Give back each line of the data exactly as it reads, minus the pictures.
-*-
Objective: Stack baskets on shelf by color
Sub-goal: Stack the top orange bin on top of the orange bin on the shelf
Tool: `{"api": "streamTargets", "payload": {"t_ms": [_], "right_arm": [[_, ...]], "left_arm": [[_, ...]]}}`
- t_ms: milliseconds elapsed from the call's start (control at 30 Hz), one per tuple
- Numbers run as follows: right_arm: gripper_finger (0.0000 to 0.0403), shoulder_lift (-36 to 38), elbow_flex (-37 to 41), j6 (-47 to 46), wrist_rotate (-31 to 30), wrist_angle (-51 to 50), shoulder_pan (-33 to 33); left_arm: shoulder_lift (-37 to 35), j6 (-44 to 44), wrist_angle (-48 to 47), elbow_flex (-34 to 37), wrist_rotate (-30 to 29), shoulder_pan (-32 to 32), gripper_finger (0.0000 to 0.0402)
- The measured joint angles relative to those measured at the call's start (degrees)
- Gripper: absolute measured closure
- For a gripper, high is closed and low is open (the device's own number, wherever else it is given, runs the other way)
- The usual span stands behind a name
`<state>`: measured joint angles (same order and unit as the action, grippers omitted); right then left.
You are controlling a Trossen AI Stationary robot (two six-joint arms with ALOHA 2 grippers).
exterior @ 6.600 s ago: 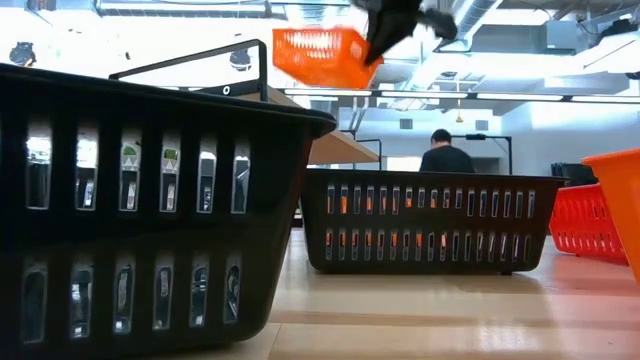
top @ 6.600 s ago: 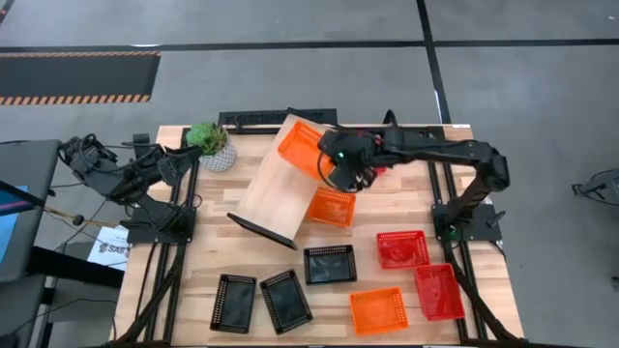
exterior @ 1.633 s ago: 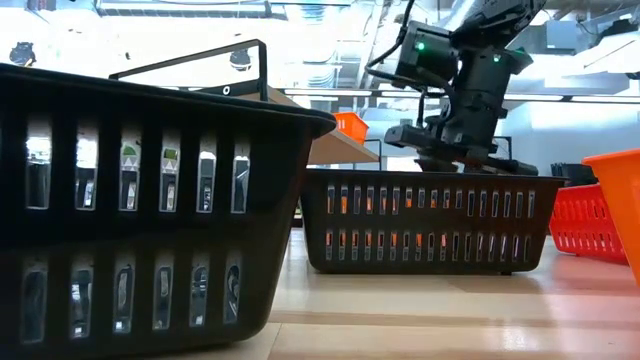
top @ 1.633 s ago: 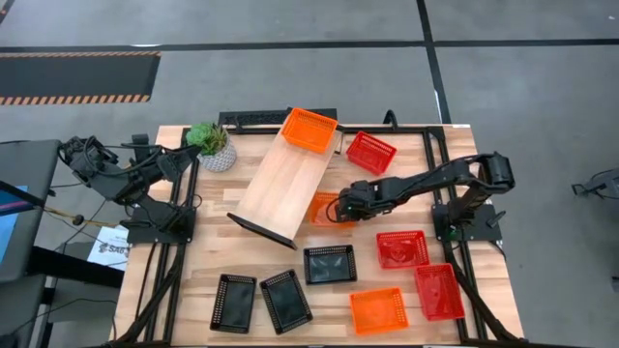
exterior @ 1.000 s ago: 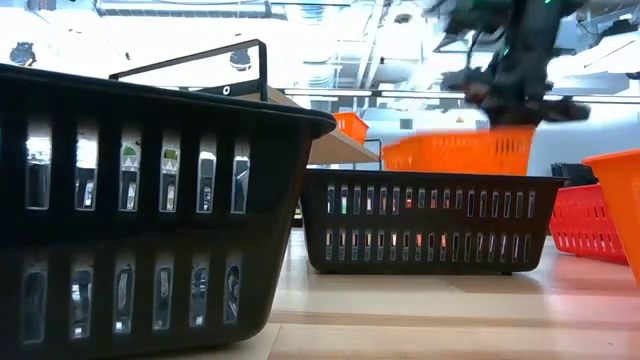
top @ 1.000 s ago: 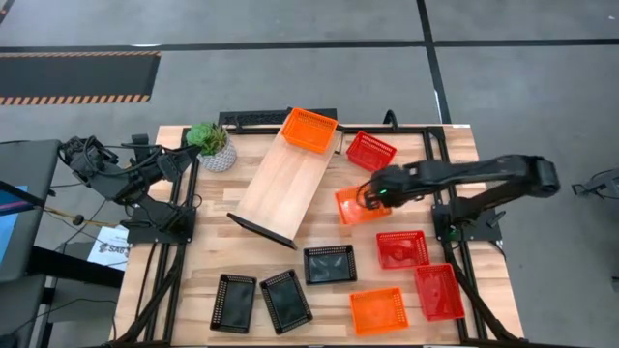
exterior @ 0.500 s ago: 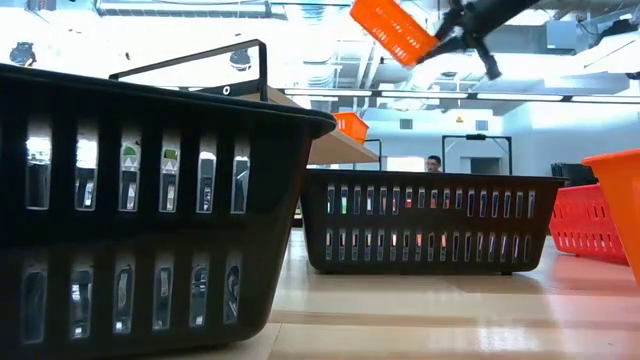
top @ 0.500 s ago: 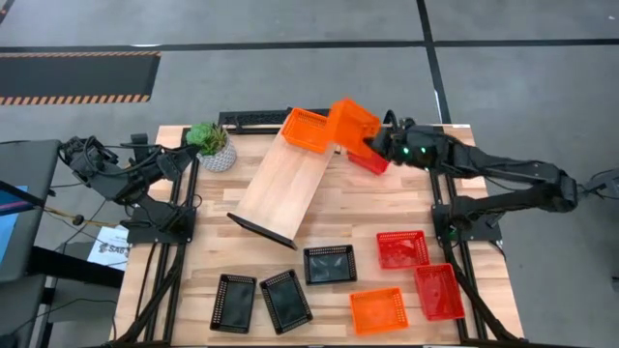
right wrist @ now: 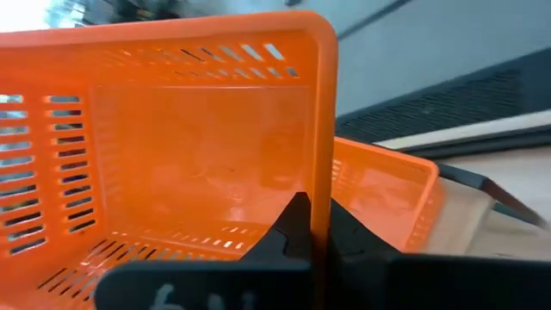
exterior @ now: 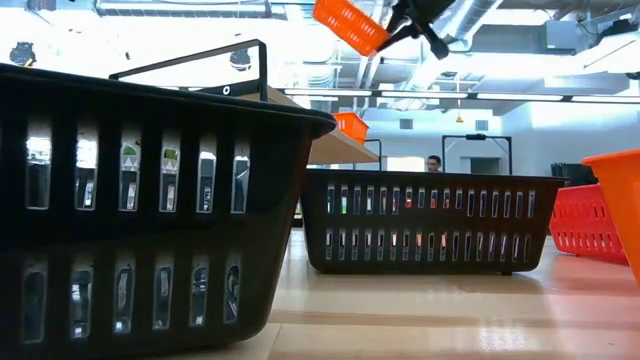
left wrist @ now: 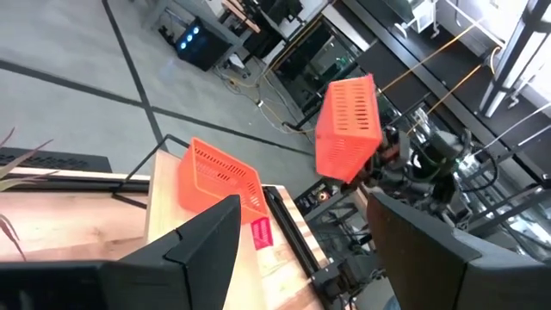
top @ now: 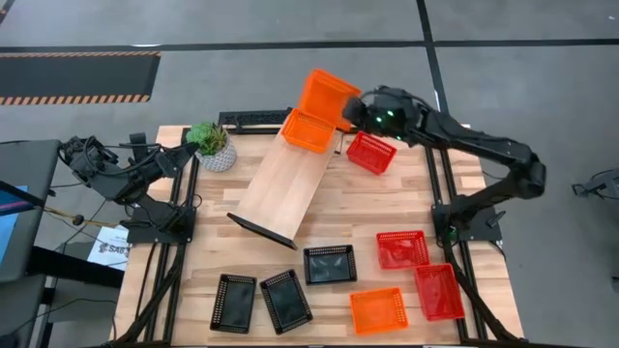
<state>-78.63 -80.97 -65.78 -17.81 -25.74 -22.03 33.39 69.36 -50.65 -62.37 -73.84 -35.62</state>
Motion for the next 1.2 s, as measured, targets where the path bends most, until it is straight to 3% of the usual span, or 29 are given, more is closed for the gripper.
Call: {"api": "streamTargets", "payload": {"t_ms": [167, 333, 533, 800, 1200], "right_arm": [[0.0397, -6.18, -8.7, -0.35, 0.03, -8.75, -0.34], [0.0393, -10.74, -13.18, -1.31, 0.03, -10.01, -0.29], [0.0396, -15.06, -13.85, -6.88, -0.13, -16.29, -0.32], [0.0381, -18.37, -13.85, -13.67, -0.17, -16.06, 0.19], [0.0386, -19.21, -13.85, -13.92, -1.91, -19.09, 0.25]], "left_arm": [[-0.01, 0.33, -0.02, 0.0, -0.04, -0.01, 0.016], [-0.01, 0.35, 0.01, 0.0, -0.4, 0.0, 0.016], [0.0, 1.83, 0.0, 0.0, -0.39, 0.0, 0.016], [0.0, 1.86, 0.0, 0.0, -0.53, 0.0, 0.016], [-0.02, 1.84, -0.02, 0.0, -1.5, 0.0, 0.016]]}}
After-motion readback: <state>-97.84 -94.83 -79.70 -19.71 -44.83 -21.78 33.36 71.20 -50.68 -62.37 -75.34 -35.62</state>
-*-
• [TASK RESPONSE]:
Objective: Stack baskets on shelf by color
Sub-goal: Stack the top orange bin on top of the orange bin on the shelf
Tool: `{"api": "streamTargets", "payload": {"t_ms": [_], "right_arm": [[_, ...]], "left_arm": [[_, ...]]}}`
- t_ms: milliseconds elapsed from the call's start (control at 30 Hz), one per tuple
- Numbers run as follows: right_arm: gripper_finger (0.0000 to 0.0403), shoulder_lift (-36 to 38), elbow_flex (-37 to 41), j6 (-47 to 46), wrist_rotate (-31 to 30), wrist_angle (-51 to 50), shoulder_pan (-33 to 33); left_arm: shoulder_lift (-37 to 35), j6 (-44 to 44), wrist_angle (-48 to 47), elbow_flex (-34 to 37), wrist_rotate (-30 to 29), shoulder_pan (-32 to 32), gripper_finger (0.0000 to 0.0402)
- The measured joint angles relative to those measured at the call's start (degrees)
- Gripper: absolute measured closure
- For a gripper, high is closed and low is open (the device's own number, wherever else it is given, runs the other way)
- The usual span stands behind a name
`<state>`: measured joint angles (same order and unit as the action, grippers omitted); right then left.
You are controlling a Trossen AI Stationary robot (two six-joint arms with ALOHA 2 grippers).
exterior @ 6.600 s ago: 
top @ 6.600 s ago: 
exterior @ 1.633 s ago: 
top @ 1.633 s ago: 
exterior @ 1.000 s ago: 
top @ 1.000 s ago: 
exterior @ 0.500 s ago: 
top @ 0.500 s ago: 
right wrist @ now: 
exterior @ now: 
left wrist @ now: 
top @ now: 
<state>-78.63 -80.97 -65.78 -17.81 -25.74 -22.03 33.39 69.36 -50.65 -62.37 -73.84 -35.62</state>
Motion for the next 1.2 s, as measured, targets where the path bends most, until it is straight to 3% of the usual span, or 29 are given, more is closed for the gripper.
Call: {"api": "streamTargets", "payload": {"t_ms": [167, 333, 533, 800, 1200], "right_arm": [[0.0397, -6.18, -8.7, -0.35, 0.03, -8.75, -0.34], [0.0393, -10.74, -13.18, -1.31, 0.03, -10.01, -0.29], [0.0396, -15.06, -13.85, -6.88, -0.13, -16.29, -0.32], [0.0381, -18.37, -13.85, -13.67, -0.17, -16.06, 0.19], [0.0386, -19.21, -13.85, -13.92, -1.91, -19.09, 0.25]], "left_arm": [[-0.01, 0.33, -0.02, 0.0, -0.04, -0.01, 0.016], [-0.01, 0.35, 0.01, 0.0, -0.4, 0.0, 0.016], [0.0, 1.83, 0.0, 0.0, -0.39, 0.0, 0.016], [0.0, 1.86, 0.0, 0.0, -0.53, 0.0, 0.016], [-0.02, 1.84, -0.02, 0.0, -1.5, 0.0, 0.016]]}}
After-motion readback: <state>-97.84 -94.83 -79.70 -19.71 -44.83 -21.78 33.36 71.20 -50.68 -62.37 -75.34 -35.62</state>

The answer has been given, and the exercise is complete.